_WORK TO COMPLETE_. Return the data exactly, but only from the line containing "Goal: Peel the" through its last line.

_SUPPLIED MATERIAL_.
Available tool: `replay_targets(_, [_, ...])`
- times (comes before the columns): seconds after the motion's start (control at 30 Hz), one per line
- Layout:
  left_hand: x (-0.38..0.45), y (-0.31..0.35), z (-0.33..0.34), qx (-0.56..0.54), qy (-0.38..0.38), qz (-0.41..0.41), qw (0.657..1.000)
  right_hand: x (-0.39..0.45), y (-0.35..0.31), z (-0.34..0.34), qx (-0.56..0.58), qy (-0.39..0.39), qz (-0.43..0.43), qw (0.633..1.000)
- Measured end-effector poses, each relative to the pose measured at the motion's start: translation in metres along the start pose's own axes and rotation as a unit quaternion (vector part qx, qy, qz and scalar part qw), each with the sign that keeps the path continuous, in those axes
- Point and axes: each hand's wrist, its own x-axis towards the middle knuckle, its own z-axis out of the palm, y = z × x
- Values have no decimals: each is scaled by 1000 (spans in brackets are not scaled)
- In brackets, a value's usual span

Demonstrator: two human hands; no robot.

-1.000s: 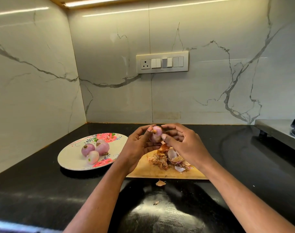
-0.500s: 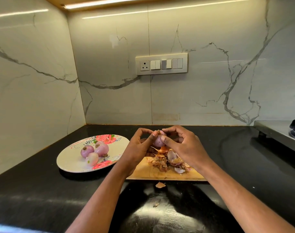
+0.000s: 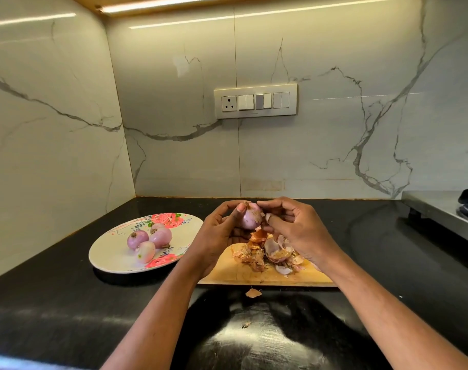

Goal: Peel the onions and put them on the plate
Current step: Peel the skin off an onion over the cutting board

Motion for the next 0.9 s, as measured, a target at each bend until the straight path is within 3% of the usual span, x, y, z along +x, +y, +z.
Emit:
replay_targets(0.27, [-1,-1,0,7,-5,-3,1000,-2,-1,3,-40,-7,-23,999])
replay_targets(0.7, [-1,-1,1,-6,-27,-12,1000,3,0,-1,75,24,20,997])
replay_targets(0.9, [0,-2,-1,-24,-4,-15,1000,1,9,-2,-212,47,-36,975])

_ANSWER BOX_.
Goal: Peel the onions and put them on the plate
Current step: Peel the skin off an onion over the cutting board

Motion for the next 0.9 s, as measured, a target at each bend until the straight path is within 3% of the usual span, x, y, z along +x, +y, +z.
Emit:
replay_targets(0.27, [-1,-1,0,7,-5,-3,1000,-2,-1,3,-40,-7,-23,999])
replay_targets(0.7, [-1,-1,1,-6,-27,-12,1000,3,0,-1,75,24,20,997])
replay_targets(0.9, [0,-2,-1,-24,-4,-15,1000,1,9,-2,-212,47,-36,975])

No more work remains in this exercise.